Every year, Brock University’s Goodman School of Business connects students with prominent Canadian business leaders and this year, they found someone with a powerful story.

A prominent First Nations leader and energy executive, Margaret Kenequanash, will talk about her roles in creating Canada’s largest First Nations-owned infrastructure project at a virtual event this Thursday (October 28).

For over 10 years, she has been trying to the Wataynikaneyap Power Project, an endeavour between 24 First Nations to bring power to 17 remote communities that are currently powered by diesel fuel.

Wataynikaneyap literally means ‘line that brings light’ in the Anishiniiniimowin dialect and Kenequanash believes it represents more than the power it will supply the communities. She said it also reflects the socio-economic opportunities it will bring for future generations.

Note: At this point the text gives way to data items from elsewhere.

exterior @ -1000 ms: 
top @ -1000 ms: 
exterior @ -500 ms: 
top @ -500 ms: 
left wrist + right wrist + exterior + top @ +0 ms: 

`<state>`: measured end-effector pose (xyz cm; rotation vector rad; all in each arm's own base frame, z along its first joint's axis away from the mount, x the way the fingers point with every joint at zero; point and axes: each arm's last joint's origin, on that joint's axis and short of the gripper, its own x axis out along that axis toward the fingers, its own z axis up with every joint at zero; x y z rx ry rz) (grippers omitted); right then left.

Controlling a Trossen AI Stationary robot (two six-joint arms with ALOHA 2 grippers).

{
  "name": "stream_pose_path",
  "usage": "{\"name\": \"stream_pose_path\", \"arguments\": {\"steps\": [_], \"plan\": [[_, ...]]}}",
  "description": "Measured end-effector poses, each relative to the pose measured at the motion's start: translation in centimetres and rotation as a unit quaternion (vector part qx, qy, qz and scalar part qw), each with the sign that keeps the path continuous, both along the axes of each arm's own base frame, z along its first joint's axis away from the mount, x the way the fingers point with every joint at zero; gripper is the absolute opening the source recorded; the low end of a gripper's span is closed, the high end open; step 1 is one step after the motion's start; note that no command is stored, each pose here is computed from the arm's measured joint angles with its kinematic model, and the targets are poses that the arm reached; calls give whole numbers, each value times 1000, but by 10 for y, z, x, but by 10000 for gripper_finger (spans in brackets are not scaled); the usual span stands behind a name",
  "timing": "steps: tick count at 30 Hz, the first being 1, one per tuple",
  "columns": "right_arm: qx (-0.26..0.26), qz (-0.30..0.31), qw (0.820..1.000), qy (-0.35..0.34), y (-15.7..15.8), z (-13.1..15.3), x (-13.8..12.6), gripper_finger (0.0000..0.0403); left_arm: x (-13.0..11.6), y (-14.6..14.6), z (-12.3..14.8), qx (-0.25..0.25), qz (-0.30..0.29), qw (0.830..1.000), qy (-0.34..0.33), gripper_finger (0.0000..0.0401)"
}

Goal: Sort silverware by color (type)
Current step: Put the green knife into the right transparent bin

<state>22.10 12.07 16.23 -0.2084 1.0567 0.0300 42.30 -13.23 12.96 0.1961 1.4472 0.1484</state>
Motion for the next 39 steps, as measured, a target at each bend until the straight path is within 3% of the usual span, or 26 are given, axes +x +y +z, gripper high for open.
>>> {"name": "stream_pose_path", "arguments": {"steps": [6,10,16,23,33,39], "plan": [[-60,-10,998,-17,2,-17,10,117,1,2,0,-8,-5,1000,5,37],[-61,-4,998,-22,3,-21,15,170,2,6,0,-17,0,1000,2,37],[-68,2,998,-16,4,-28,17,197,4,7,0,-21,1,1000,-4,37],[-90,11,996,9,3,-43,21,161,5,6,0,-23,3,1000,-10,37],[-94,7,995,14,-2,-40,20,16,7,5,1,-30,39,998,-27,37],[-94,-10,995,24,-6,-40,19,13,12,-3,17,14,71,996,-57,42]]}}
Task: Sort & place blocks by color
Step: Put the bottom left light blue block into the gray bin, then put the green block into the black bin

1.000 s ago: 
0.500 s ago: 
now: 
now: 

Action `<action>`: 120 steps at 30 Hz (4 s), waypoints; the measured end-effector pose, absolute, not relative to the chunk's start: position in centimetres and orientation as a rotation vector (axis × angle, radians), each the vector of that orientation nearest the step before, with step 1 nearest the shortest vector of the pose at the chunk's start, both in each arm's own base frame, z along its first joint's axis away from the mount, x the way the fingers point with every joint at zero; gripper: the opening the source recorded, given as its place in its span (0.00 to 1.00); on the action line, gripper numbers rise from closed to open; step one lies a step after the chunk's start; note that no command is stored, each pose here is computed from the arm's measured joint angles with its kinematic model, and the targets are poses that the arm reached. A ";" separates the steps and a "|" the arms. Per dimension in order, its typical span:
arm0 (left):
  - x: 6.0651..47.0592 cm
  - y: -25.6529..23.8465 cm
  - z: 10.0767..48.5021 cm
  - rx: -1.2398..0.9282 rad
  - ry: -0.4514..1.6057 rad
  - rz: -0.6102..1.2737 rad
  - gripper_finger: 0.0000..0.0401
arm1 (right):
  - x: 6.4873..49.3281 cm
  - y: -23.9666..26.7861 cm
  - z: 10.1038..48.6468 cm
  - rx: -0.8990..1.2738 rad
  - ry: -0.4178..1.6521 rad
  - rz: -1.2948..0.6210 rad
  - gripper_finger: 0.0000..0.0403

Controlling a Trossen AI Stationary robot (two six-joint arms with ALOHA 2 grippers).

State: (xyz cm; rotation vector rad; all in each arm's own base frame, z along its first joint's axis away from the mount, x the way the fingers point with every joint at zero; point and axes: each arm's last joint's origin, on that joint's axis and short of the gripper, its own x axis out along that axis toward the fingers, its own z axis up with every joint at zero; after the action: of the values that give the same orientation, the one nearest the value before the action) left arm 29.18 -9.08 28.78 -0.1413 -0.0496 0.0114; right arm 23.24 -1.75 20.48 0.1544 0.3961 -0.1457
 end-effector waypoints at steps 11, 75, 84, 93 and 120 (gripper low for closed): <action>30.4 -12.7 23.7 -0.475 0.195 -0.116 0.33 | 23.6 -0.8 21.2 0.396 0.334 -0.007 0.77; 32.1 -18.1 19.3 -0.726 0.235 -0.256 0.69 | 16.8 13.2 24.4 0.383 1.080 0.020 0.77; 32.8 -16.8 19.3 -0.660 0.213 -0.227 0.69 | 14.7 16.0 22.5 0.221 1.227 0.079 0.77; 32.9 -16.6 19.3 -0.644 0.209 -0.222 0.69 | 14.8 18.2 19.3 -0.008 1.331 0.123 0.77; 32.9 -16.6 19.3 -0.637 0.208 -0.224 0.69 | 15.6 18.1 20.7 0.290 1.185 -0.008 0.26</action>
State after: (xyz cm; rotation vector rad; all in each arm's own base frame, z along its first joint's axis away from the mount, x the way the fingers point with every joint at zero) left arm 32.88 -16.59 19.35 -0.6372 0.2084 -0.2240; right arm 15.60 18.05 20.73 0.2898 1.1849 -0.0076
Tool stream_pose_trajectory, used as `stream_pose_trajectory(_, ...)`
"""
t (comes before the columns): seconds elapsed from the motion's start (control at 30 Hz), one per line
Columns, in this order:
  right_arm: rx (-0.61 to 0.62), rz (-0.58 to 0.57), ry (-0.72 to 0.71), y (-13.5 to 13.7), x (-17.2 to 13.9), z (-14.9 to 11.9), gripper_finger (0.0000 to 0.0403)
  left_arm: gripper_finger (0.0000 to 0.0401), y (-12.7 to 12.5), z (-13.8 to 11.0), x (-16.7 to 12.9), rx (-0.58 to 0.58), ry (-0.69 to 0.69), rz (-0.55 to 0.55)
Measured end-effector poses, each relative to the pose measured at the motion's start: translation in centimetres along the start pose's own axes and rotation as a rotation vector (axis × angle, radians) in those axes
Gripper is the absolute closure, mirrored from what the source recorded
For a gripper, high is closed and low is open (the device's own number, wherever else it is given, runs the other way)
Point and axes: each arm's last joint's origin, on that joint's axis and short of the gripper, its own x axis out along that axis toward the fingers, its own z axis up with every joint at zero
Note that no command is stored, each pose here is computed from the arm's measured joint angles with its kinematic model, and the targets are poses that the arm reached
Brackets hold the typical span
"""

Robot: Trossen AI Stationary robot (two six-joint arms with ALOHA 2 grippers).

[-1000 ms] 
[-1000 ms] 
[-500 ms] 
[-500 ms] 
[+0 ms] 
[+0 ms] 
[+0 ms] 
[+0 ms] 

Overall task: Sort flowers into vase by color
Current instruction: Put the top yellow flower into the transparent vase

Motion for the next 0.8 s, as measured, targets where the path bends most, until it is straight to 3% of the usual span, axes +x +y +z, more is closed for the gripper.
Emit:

“I am honoured to have been asked to share insights on my own personal journey, successful business partnerships and meaningful engagement with First Nations with Ontario’s future business leaders,” Kenequanash told Brock News.

The business partnerships she is referring to are Fortis Inc. and other private investors, who will help create the 1,800-kilometre, up to $1.9-billion transmission line, which has a 2023 target completion date, as well as First Nations majority ownership.

“The Wataynikaneyap Power Project is an unprecedented undertaking, majority owned by First Nations controlling the development in their homelands,” said Kenequanash. “I hope students will be inspired to think about new, innovative partnership models for the 21st century as they embark on their own careers.”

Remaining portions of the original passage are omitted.